HOMELESS MEN CITY'S WARDS.
Cold Weather Causes Influx -- Will
Be Worked in Quarry.
The approach of winter is bringing to the city the usual influx of penniless and homeless, and the charitable institutions are beginning to realize it. Yesterday George W. Fuller, a former member of the park board and representing the municipal labor committee in an official capacity, told the park board that Saturday and Sunday night 150 men out of work and money applied to the institute for food and lodgings. Mr. Fuller suggested that the plan of last year, whereby the city and park board co-operated, be followed this year, of working the unemployed in mining rock and crushing it for road building in Penn Valley park. Single men could be fed and lodged at the institute, and men with families could be given supplies on the basis of a dollar's worth a day.
Last year the experiment cost the city $4,918, and about 90 per cent of the rock is piled up and has not been used.
W. H. Dunn, superintendent of parks, said that the idea was a good and commendable one, but the question that confronted the city was what is to be done with the unused rock quarried last year. He said that some of it could be used, but advised that if the city was going into the quarrying business again some disposition should be made of the rock on hand.

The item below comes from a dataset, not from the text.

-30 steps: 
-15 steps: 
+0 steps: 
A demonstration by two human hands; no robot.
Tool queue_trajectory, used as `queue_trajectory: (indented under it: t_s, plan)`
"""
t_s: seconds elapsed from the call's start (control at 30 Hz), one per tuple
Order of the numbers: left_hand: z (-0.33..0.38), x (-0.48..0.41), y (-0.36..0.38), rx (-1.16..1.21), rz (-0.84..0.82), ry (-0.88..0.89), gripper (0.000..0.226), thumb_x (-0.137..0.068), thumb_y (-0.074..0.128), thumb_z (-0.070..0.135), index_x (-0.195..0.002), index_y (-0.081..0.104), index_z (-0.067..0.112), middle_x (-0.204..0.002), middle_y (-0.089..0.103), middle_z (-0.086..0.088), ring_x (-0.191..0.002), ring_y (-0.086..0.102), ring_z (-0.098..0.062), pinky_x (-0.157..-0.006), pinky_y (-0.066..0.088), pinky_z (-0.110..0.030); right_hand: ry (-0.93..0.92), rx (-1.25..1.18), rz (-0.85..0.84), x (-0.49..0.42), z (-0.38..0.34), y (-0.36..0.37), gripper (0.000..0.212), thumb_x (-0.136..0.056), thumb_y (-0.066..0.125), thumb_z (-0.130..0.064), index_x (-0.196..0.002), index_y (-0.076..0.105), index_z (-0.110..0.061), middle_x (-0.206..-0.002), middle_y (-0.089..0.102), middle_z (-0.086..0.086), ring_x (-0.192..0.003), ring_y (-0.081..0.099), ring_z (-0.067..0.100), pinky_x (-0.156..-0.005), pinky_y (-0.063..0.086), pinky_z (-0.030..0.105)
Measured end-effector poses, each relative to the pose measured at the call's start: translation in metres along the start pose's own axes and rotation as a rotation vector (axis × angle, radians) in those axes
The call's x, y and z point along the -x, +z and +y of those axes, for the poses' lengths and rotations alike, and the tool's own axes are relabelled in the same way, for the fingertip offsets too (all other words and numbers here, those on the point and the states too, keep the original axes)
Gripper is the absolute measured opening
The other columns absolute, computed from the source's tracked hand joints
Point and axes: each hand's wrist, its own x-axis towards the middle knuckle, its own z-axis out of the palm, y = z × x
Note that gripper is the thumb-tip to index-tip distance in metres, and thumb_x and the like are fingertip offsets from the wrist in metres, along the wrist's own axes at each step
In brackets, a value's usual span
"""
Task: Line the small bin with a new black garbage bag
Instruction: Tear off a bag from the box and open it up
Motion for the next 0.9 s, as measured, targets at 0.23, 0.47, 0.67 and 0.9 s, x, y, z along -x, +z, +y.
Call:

Gus Pearson, city comptroller, urged the board to take up the proposition another year.
"It segregates the man who will work from the fellow who will not," said Mr. Pearson.
"And it means that whatever the city gives the Helping Hand to care for the poor and lowly, it will get back in labor and rock," argued Mr. Fuller.
On motion of D. J. Haff the board set apart $2,000 from the West park district fund with which to pay for the rock that is to be quarried and broken at the rate of 80 cents a cubic yard.